By Per Bylund, American Institute for Economic Research

Led by Ozempic and Wegovy, glucagon-like peptides (GLP-1s) have become a global phenomenon, with one in eight US adults currently taking one. Those two branded compounds, both made by Novo Nordisk, emerged from attempts to develop a diabetes drug. It effectively lowers blood glucose, slows gastric emptying, and reduces hunger, leading many patients to experience profound weight loss. In a world plagued by increasing obesity, the drugs’ utility extends far beyond diabetes treatment. So why did the formula sit untouched for 30 years after it was licensed?

Ozempic is a story of pharmacological success, but also of entrepreneurial failure. The tale provides a strong reminder that inventions and discoveries mean little unless they are combined with sound entrepreneurial judgment.

According to a paper published in the Perspectives in Biology and Medicine, a startup produced a GLP compound in the late 1980s, and pharma giant Pfizer sponsored human trials that confirmed the drug’s efficacy in reducing blood glucose levels and slowing gastric emptying.
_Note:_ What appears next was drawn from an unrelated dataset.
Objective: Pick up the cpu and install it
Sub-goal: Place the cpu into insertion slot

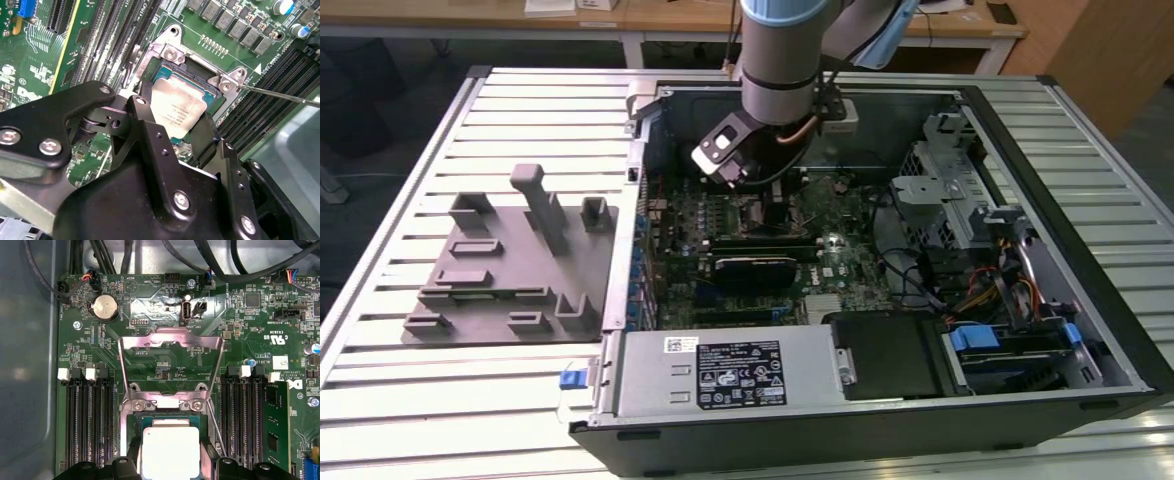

One member of the startup team, Jeffrey Flier of Harvard, explained what happened next:

I was shocked when told that senior Pfizer leadership had concluded that there would never be another injectable therapy for diabetes other than insulin. What led them to this conclusion was never explained….I had been deeply impressed by their rapid decision to invest in our company, and I was equally dumbfounded by their decision to end their investment despite convincing early evidence of the program’s success.

Confident in its own conclusions, Pfizer pulled the plug on the drug in 1991. The startup folded.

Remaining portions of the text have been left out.